> [Task directions] Without skipping anything, transcribe the listing that follows.

---------- Recorded information

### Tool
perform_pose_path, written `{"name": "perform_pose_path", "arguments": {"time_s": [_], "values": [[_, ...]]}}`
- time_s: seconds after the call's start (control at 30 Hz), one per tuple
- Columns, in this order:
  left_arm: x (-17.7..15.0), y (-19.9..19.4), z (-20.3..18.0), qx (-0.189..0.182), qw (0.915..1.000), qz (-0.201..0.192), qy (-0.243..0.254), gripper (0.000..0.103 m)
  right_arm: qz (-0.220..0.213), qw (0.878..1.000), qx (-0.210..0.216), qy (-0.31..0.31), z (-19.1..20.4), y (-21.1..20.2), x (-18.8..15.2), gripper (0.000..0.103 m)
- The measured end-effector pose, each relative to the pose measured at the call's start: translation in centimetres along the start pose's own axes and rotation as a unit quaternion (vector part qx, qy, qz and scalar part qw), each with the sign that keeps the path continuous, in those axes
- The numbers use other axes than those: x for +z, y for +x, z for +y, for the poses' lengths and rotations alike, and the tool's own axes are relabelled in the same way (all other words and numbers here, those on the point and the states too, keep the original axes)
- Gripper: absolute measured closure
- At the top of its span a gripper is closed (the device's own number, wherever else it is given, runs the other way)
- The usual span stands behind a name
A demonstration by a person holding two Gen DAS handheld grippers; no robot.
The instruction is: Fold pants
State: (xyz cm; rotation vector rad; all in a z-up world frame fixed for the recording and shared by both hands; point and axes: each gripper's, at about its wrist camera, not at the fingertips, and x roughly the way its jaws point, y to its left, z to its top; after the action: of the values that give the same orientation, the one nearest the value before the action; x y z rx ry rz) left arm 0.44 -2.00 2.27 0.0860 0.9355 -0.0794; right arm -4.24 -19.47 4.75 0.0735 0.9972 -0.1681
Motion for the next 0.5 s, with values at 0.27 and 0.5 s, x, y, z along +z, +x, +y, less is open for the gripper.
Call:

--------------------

> [Exercise result]
### Tool
perform_pose_path, written `{"name": "perform_pose_path", "arguments": {"time_s": [_], "values": [[_, ...]]}}`
- time_s: seconds after the call's start (control at 30 Hz), one per tuple
- Columns, in this order:
  left_arm: x (-17.7..15.0), y (-19.9..19.4), z (-20.3..18.0), qx (-0.189..0.182), qw (0.915..1.000), qz (-0.201..0.192), qy (-0.243..0.254), gripper (0.000..0.103 m)
  right_arm: qz (-0.220..0.213), qw (0.878..1.000), qx (-0.210..0.216), qy (-0.31..0.31), z (-19.1..20.4), y (-21.1..20.2), x (-18.8..15.2), gripper (0.000..0.103 m)
- The measured end-effector pose, each relative to the pose measured at the call's start: translation in centimetres along the start pose's own axes and rotation as a unit quaternion (vector part qx, qy, qz and scalar part qw), each with the sign that keeps the path continuous, in those axes
- The numbers use other axes than those: x for +z, y for +x, z for +y, for the poses' lengths and rotations alike, and the tool's own axes are relabelled in the same way (all other words and numbers here, those on the point and the states too, keep the original axes)
- Gripper: absolute measured closure
- At the top of its span a gripper is closed (the device's own number, wherever else it is given, runs the other way)
- The usual span stands behind a name
A demonstration by a person holding two Gen DAS handheld grippers; no robot.
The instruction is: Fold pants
State: (xyz cm; rotation vector rad; all in a z-up world frame fixed for the recording and shared by both hands; point and axes: each gripper's, at about its wrist camera, not at the fingertips, and x roughly the way its jaws point, y to its left, z to its top; after the action: of the values that give the same orientation, the one nearest the value before the action; x y z rx ry rz) left arm 0.44 -2.00 2.27 0.0860 0.9355 -0.0794; right arm -4.24 -19.47 4.75 0.0735 0.9972 -0.1681
Motion for the next 0.5 s, with values at 0.27 and 0.5 s, x, y, z along +z, +x, +y, less is open for the gripper.
Call:

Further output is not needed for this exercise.